Chapters 4 and 5 look at narratives that appear to have originated during a later era. As in preceding chapters, I begin with a historical discussion. In chapter 4 my focus is on the nature of illegal slave trading in the southern United States and the quality of life of slaves in general at the beginning of the nineteenth century. To illustrate conditions of the period, I turn to social histories written about Virginia, of which there are sufficient number to draw a general understanding of the challenges the black community faced. In the ethnographic section of this chapter, I present stories that point to the probable arrival of a number of illegal transshipments of slaves from Madagascar through Cuba or Brazil to the Lower South of the United States, and also to the arrival of free Malagasy who may or may not have been manumitted somewhere outside the United States before arrival.

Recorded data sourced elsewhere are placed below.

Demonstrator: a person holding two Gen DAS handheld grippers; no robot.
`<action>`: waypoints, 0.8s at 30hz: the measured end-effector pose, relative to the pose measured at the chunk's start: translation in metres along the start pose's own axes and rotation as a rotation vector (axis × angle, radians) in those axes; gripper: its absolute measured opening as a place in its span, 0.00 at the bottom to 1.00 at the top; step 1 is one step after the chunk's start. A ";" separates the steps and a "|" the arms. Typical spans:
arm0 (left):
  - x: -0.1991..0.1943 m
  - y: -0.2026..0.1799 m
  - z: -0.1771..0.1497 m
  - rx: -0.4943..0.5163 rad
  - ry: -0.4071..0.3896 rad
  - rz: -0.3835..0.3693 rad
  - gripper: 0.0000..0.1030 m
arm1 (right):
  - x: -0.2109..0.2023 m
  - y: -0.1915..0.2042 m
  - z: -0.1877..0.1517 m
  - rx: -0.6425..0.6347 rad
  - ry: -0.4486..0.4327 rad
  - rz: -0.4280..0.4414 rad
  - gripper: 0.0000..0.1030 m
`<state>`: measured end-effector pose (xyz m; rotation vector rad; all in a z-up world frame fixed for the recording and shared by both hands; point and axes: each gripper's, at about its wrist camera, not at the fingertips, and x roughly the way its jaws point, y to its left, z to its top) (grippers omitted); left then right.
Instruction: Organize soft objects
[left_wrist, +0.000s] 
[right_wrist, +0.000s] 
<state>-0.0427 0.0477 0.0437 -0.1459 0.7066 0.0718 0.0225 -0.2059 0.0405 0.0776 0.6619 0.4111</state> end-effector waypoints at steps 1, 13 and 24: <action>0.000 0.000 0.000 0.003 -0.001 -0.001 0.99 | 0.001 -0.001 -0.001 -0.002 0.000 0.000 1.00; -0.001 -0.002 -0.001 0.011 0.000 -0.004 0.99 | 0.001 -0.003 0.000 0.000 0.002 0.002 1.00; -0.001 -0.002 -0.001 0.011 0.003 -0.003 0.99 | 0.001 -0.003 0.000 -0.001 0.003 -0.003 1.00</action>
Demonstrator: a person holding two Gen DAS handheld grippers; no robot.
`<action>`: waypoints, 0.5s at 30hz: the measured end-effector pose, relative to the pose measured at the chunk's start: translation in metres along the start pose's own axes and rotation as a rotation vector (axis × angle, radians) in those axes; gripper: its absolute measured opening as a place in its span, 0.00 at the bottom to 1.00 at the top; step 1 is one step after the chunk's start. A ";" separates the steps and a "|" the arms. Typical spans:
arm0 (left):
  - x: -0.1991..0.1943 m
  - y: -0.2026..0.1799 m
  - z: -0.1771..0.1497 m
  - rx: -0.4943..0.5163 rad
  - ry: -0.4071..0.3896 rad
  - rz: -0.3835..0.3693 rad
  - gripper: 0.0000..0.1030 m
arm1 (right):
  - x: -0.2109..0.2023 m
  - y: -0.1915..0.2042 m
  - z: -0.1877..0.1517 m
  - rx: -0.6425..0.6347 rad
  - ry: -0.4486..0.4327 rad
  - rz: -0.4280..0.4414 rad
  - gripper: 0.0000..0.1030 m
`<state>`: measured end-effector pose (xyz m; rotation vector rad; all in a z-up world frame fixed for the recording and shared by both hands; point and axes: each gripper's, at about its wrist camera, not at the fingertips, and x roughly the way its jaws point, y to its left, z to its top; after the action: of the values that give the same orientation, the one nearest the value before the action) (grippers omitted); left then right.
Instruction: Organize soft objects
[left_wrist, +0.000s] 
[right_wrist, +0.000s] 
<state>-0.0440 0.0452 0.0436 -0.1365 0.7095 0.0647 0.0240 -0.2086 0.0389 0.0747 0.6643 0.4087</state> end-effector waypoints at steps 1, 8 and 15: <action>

Here I hope to provide a sense of how archival records can silence alternative histories. Drawing on Michel-Rolph Trouillot’s discussions of silence and history, I argue that certain oral traditions remain because they are kept alive as narratives that contradict or supplement the mainstream story, suggesting something different from, or more than, what is written on paper—or does not appear at all—in the official record.41 The narratives seem to remain as stubborn rejoinders to both a written and unwritten record that denies their existence. The stories suggest to us that descendants of slaves and de-territorialized immigrants have been invisible people who suddenly appear in the twentieth century with cultural and national identities they do not always name as American.

What historical conditions could have encouraged free or recently manumitted Malagasy to travel to America during the period of slavery, and were they aware of the earlier arrivals? What do their family narratives tell us about their integration into the African American community? Did they knowingly marry into families of Malagasy descent whose progenitors were slaves, and why were they willing to do so? These are other questions that I attempt to answer in chapter 5.

In chapter 6, the concluding chapter, I explore how the overlapping effects of geography and history have had ramifications for the survival of all the “Madagascar stories” and the durability of the idea of a Madagascar ancestral homeland among some African American families. The text interrogates the persistence of the idea of Madagascar and the credibility of Malagasy origins within the general African American community over time. It also addresses the character of these stories as a metanarrative reflecting one stream in the process of creolization of African and Malagasy slaves. By metanarrative I mean, in this instance, the cumulative effect of all the stories considered as a larger story, perhaps recalling a period when ethnic differences and self-defined historical trajectories were being negotiated and reconfigured in public and private discourse in the African American community, even while precise references to these processes do not appear in the stories.